DATA SHOWN Start Marker

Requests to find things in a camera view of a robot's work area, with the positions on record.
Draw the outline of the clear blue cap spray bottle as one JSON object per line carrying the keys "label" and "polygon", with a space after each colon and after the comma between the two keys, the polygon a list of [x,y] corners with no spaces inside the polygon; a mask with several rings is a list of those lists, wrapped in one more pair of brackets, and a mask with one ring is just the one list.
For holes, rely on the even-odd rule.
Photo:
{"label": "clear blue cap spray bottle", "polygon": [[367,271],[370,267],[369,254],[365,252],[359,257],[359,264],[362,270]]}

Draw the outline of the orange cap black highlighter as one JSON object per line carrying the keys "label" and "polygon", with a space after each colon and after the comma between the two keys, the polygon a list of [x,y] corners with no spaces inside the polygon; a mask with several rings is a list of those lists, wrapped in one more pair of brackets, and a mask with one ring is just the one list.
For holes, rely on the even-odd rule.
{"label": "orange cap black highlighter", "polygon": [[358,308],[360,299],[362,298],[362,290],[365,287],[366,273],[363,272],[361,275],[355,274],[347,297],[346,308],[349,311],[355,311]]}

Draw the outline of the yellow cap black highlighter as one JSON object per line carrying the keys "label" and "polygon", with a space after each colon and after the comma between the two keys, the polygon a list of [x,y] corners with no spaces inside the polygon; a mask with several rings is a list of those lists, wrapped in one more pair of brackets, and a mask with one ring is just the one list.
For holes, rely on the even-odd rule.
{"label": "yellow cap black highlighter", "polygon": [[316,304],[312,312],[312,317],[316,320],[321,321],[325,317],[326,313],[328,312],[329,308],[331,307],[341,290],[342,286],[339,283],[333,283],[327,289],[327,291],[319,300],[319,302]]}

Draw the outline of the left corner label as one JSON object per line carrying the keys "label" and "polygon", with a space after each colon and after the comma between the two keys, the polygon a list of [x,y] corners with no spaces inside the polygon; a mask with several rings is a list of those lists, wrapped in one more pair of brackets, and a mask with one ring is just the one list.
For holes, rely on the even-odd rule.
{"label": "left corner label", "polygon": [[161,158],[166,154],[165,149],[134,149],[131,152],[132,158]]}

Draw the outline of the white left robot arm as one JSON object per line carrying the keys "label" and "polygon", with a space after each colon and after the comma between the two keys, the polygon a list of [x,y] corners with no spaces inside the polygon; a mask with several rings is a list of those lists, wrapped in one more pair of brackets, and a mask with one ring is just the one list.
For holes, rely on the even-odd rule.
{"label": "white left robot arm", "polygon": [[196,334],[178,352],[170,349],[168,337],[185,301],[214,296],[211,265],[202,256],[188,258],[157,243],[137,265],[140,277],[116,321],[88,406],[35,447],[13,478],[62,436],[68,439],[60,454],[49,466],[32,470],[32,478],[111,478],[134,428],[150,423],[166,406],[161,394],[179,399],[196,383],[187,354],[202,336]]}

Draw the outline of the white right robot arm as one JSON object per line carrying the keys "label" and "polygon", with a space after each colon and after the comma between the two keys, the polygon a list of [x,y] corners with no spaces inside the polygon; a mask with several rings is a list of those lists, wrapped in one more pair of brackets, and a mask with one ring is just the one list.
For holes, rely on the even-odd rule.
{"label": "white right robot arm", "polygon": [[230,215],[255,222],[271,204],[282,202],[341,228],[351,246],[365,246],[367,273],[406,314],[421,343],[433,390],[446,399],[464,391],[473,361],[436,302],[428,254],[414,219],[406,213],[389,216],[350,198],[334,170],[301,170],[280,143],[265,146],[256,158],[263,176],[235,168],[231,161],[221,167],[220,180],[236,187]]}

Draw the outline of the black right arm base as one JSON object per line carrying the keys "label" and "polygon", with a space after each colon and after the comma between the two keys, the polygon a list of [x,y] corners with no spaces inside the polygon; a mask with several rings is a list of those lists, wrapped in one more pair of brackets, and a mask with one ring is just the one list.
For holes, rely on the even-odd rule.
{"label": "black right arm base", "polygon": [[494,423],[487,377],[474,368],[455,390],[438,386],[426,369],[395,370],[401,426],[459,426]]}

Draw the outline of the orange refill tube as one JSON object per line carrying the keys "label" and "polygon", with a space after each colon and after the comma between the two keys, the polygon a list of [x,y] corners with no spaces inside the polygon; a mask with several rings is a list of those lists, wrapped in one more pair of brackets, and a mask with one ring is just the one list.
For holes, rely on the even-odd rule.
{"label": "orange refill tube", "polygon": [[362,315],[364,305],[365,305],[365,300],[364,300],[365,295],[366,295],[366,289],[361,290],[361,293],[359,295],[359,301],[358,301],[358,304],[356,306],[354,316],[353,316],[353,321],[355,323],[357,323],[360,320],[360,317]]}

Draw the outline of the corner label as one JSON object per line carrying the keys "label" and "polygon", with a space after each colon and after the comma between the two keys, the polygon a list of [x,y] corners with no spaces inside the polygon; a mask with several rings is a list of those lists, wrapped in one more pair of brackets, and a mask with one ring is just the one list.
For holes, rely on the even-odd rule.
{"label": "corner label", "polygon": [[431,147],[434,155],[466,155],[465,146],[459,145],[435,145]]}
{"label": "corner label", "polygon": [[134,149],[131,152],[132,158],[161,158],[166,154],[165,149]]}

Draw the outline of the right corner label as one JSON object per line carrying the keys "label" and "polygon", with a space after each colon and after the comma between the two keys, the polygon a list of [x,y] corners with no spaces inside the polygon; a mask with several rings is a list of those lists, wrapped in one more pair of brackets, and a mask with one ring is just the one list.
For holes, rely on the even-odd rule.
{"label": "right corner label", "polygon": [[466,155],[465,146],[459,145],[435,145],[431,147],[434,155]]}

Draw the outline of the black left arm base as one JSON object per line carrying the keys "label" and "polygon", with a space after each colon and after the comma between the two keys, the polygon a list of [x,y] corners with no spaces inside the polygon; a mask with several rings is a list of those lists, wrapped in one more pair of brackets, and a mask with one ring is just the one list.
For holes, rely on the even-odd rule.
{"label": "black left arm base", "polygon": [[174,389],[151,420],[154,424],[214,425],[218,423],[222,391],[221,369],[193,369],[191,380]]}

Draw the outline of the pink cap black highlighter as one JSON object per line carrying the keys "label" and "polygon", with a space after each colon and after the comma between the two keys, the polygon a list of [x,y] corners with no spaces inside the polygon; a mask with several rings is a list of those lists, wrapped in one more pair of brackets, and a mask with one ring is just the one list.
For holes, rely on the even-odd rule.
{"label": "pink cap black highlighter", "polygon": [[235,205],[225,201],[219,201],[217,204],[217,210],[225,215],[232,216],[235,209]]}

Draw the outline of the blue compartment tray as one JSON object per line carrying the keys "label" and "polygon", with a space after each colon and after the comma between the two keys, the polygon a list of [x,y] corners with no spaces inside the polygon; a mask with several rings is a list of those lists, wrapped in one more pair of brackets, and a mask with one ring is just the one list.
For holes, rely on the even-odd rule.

DATA SHOWN End Marker

> **EXERCISE DETAILS**: Retype all of the entries exactly, please.

> **ANSWER SPACE**:
Requests to find things in a camera view of a robot's work area, with the positions on record.
Draw the outline of the clear blue cap spray bottle as one JSON object per line carrying the keys "label" and "polygon", with a space after each colon and after the comma between the two keys, the polygon a list of [x,y] corners with no spaces inside the polygon; a mask with several rings is a list of those lists, wrapped in one more pair of brackets, and a mask with one ring is just the one list.
For holes, rely on the even-odd rule.
Photo:
{"label": "clear blue cap spray bottle", "polygon": [[367,271],[370,267],[369,254],[365,252],[359,257],[359,264],[362,270]]}

Draw the outline of the orange cap black highlighter as one JSON object per line carrying the keys "label" and "polygon", with a space after each colon and after the comma between the two keys, the polygon a list of [x,y] corners with no spaces inside the polygon; a mask with several rings is a list of those lists, wrapped in one more pair of brackets, and a mask with one ring is just the one list.
For holes, rely on the even-odd rule.
{"label": "orange cap black highlighter", "polygon": [[358,308],[360,299],[362,298],[362,290],[365,287],[366,273],[363,272],[361,275],[355,274],[347,297],[346,308],[349,311],[355,311]]}

Draw the outline of the yellow cap black highlighter as one JSON object per line carrying the keys "label" and "polygon", with a space after each colon and after the comma between the two keys, the polygon a list of [x,y] corners with no spaces inside the polygon; a mask with several rings is a list of those lists, wrapped in one more pair of brackets, and a mask with one ring is just the one list.
For holes, rely on the even-odd rule.
{"label": "yellow cap black highlighter", "polygon": [[316,304],[312,312],[312,317],[316,320],[321,321],[325,317],[326,313],[328,312],[329,308],[331,307],[341,290],[342,286],[339,283],[333,283],[327,289],[327,291],[319,300],[319,302]]}

Draw the outline of the left corner label as one JSON object per line carrying the keys "label" and "polygon", with a space after each colon and after the comma between the two keys, the polygon a list of [x,y] corners with no spaces inside the polygon; a mask with several rings is a list of those lists, wrapped in one more pair of brackets, and a mask with one ring is just the one list.
For holes, rely on the even-odd rule.
{"label": "left corner label", "polygon": [[161,158],[166,154],[165,149],[134,149],[131,152],[132,158]]}

Draw the outline of the white left robot arm as one JSON object per line carrying the keys "label" and "polygon", with a space after each colon and after the comma between the two keys, the polygon a list of [x,y] corners with no spaces inside the polygon; a mask with several rings is a list of those lists, wrapped in one more pair of brackets, and a mask with one ring is just the one list.
For holes, rely on the even-odd rule.
{"label": "white left robot arm", "polygon": [[196,334],[178,352],[170,349],[168,337],[185,301],[214,296],[211,265],[202,256],[188,258],[157,243],[137,265],[140,277],[116,321],[88,406],[35,447],[13,478],[62,436],[68,439],[60,454],[49,466],[32,470],[32,478],[111,478],[134,428],[150,423],[166,406],[161,394],[179,399],[196,383],[187,354],[202,336]]}

Draw the outline of the white right robot arm as one JSON object per line carrying the keys "label" and "polygon", with a space after each colon and after the comma between the two keys, the polygon a list of [x,y] corners with no spaces inside the polygon; a mask with several rings is a list of those lists, wrapped in one more pair of brackets, and a mask with one ring is just the one list.
For holes, rely on the even-odd rule.
{"label": "white right robot arm", "polygon": [[230,215],[255,222],[271,204],[282,202],[341,228],[351,246],[365,246],[367,273],[406,314],[421,343],[433,390],[446,399],[464,391],[473,361],[436,302],[428,254],[414,219],[406,213],[389,216],[350,198],[334,170],[301,170],[280,143],[265,146],[256,158],[263,176],[235,168],[231,161],[221,167],[220,180],[236,187]]}

Draw the outline of the black right arm base as one JSON object per line carrying the keys "label" and "polygon", with a space after each colon and after the comma between the two keys, the polygon a list of [x,y] corners with no spaces inside the polygon; a mask with several rings is a list of those lists, wrapped in one more pair of brackets, and a mask with one ring is just the one list.
For holes, rely on the even-odd rule.
{"label": "black right arm base", "polygon": [[494,423],[487,377],[474,368],[455,390],[438,386],[426,369],[395,370],[401,426],[459,426]]}

Draw the outline of the orange refill tube as one JSON object per line carrying the keys "label" and "polygon", with a space after each colon and after the comma between the two keys, the polygon a list of [x,y] corners with no spaces inside the polygon; a mask with several rings is a list of those lists, wrapped in one more pair of brackets, and a mask with one ring is just the one list.
For holes, rely on the even-odd rule.
{"label": "orange refill tube", "polygon": [[362,315],[364,305],[365,305],[365,300],[364,300],[365,295],[366,295],[366,289],[361,290],[361,293],[359,295],[359,301],[358,301],[358,304],[356,306],[354,316],[353,316],[353,321],[355,323],[357,323],[360,320],[360,317]]}

Draw the outline of the corner label as one JSON object per line carrying the keys "label" and "polygon", with a space after each colon and after the comma between the two keys, the polygon a list of [x,y] corners with no spaces inside the polygon; a mask with several rings is a list of those lists, wrapped in one more pair of brackets, and a mask with one ring is just the one list.
For holes, rely on the even-odd rule.
{"label": "corner label", "polygon": [[431,147],[434,155],[466,155],[465,146],[459,145],[435,145]]}
{"label": "corner label", "polygon": [[134,149],[131,152],[132,158],[161,158],[166,154],[165,149]]}

Draw the outline of the right corner label as one JSON object per line carrying the keys "label" and "polygon", with a space after each colon and after the comma between the two keys, the polygon a list of [x,y] corners with no spaces inside the polygon; a mask with several rings is a list of those lists, wrapped in one more pair of brackets, and a mask with one ring is just the one list.
For holes, rely on the even-odd rule.
{"label": "right corner label", "polygon": [[466,155],[465,146],[459,145],[435,145],[431,147],[434,155]]}

Draw the outline of the black left arm base as one JSON object per line carrying the keys "label" and "polygon", with a space after each colon and after the comma between the two keys, the polygon a list of [x,y] corners with no spaces inside the polygon; a mask with several rings is a list of those lists, wrapped in one more pair of brackets, and a mask with one ring is just the one list.
For holes, rely on the even-odd rule.
{"label": "black left arm base", "polygon": [[174,389],[151,420],[154,424],[214,425],[218,423],[222,391],[221,369],[193,369],[191,380]]}

Draw the outline of the pink cap black highlighter as one JSON object per line carrying the keys "label" and "polygon", with a space after each colon and after the comma between the two keys, the polygon a list of [x,y] corners with no spaces inside the polygon; a mask with several rings is a list of those lists, wrapped in one more pair of brackets, and a mask with one ring is just the one list.
For holes, rely on the even-odd rule.
{"label": "pink cap black highlighter", "polygon": [[235,205],[225,201],[219,201],[217,204],[217,210],[225,215],[232,216],[235,209]]}

Draw the outline of the blue compartment tray as one JSON object per line carrying the keys "label" and "polygon", with a space after each colon and after the comma between the two keys, the polygon a list of [x,y] corners with no spaces inside the polygon; a mask with several rings is a list of those lists, wrapped in one more pair of brackets, and a mask with one ring is just the one list.
For holes, rely on the even-odd rule.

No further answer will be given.